By Leika Kihara
TOKYO, May 7 (Reuters) – Japan likely intervened during the Golden Week holidays and will step back into the market if the yen renews its slide below the psychologically key 160-per-dollar level, Atsushi Takeuchi, a former central bank official who took part in Tokyo’s market forays a decade ago, told Reuters.
While the Ministry of Finance (MOF) has no intention of defending a certain line-in-the-sand, it likely intervened to forestall a sharp yen selloff that could gain momentum once the currency breaks below the 160 level, he said.
“The 160 line has become a psychologically important level traders are focusing on. The MOF had to meet words with action and intervene to avoid giving the impression Tokyo would tolerate yen slides,” Takeuchi said in an interview.

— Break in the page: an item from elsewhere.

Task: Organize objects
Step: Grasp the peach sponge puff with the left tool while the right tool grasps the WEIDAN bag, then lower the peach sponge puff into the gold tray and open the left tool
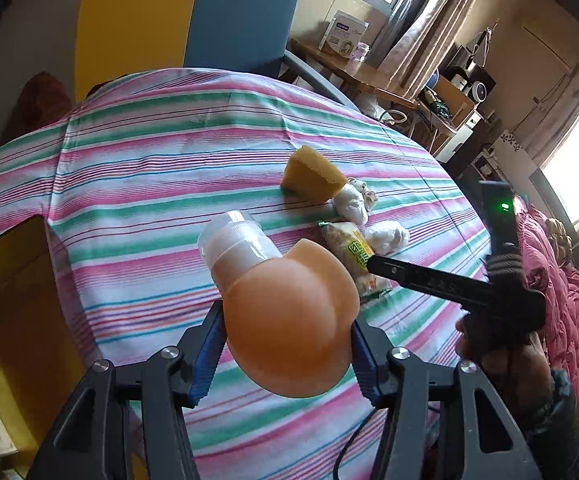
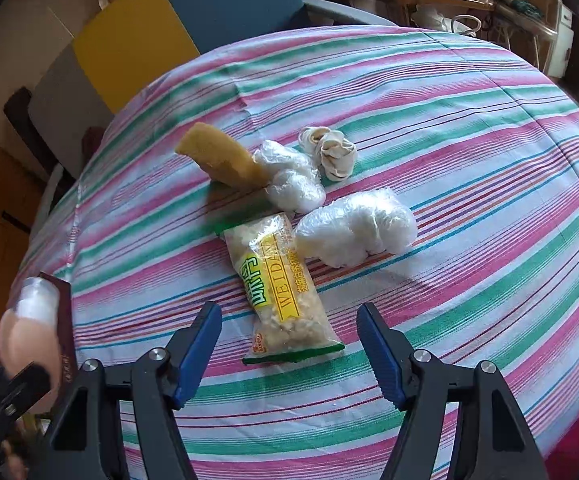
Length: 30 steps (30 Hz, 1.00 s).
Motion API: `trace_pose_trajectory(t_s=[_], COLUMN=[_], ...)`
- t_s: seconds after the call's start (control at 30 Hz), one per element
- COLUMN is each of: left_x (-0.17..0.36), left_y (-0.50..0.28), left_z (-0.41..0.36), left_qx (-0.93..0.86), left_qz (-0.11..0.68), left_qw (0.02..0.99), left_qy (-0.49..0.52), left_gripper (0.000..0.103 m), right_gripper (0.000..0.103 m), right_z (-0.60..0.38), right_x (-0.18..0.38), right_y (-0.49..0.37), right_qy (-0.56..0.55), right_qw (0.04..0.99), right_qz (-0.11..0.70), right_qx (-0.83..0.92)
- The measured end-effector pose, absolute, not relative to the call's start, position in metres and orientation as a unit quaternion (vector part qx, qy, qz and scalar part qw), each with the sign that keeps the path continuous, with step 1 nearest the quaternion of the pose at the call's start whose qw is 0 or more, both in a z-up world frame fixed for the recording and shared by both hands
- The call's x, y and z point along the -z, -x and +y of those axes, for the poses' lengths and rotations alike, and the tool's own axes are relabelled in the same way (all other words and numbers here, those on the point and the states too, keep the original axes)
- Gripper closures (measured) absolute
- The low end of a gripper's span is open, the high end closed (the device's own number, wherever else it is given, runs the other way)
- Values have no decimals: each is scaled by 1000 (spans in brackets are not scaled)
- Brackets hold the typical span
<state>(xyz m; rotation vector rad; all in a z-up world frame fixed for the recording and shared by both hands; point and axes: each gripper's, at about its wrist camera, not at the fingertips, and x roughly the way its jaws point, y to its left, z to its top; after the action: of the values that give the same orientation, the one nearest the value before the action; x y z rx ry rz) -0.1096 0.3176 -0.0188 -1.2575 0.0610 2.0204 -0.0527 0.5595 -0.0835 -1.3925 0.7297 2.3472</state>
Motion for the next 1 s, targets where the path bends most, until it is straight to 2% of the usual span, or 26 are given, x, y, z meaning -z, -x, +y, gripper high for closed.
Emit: trace_pose_trajectory(t_s=[0.2,0.3,0.33,0.37,0.57,1.0], left_x=[2,1,1,2,19,74], left_y=[103,112,117,124,160,196], left_z=[242,194,179,162,117,141], left_qx=[-803,-820,-825,-829,-839,-812], left_qz=[21,29,33,35,49,111], left_qw=[347,305,289,271,207,173], left_qy=[484,484,485,488,501,546], left_gripper=[46,45,46,46,46,46], right_gripper=[35,49,61,63,64,65], right_z=[549,547,546,546,537,526], right_x=[94,99,100,100,100,97], right_y=[72,78,81,80,80,78], right_qy=[514,523,526,527,530,531], right_qw=[165,167,165,165,161,152], right_qz=[193,174,170,166,137,117], right_qx=[-819,-817,-817,-817,-821,-826])
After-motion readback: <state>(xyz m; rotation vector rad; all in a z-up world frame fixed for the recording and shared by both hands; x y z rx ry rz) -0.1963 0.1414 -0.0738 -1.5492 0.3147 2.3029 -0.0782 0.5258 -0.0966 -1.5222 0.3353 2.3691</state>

Authorities may also have felt uncomfortable with the fact Japanese government bonds (JGB) were being sold in tandem with the yen, which could be an early sign of so-called “Japan selling,” he said.
“In the past, the yen was bought as a safe-haven currency in times of crises. That’s no longer the case,” Takeiuchi said. “If I were a bond trader, I also wouldn’t buy JGBs given Japan’s loose fiscal policy,” he added.
Sources told Reuters that authorities intervened on Thursday last week, with money market data suggesting they sold about $35 billion to support the yen. Since then, the market has seen three abrupt spikes in the yen during the Golden Week holidays through Wednesday, when it jumped as high as 155.00. The yen stood around 156.30 per dollar on Thursday.
“The price action certainly looks like intervention,” Takeuchi said about the yen spikes during the holidays, adding that authorities may continue to step into the market to keep sharp yen falls in check.
“Japanese authorities understand that they have no power to change the weak-yen tide around. Their goal is to stop yen falls in hope external factors would turn in their favour,” he added.
The MOF, which oversees Japan’s currency policy, has not confirmed whether it has intervened in the market.
Takeuchi, who took part in several yen-selling interventions from 2010 to 2012, is now president at Ricoh Institute of Sustainability and Business.
Beyond yen-buying intervention, Japan’s top currency diplomat Atsushi Mimura has even floated the prospect of stepping into crude oil futures markets, arguing that speculative swings there may be feeding volatility in the yen.
Takeuchi, however, dismissed the idea as highly unlikely, saying any move by Japan to intervene in oil futures would be well beyond Tokyo’s control and logistically difficult to execute.
“Given the operational risks, I don’t think Japan will intervene in the oil futures market. But if you’re the top currency diplomat, you need to show you have many options on the table.”
Japan has historically focused on preventing sharp yen rises that hurt its export-reliant economy. But since 2022, its focus has shifted to defending the yen from excessive depreciation, which can fuel inflation and erode consumer purchasing power.
In Japan, the finance ministry holds jurisdiction on currency policy and decides when to intervene. The BOJ acts as its agent and executes actual transactions.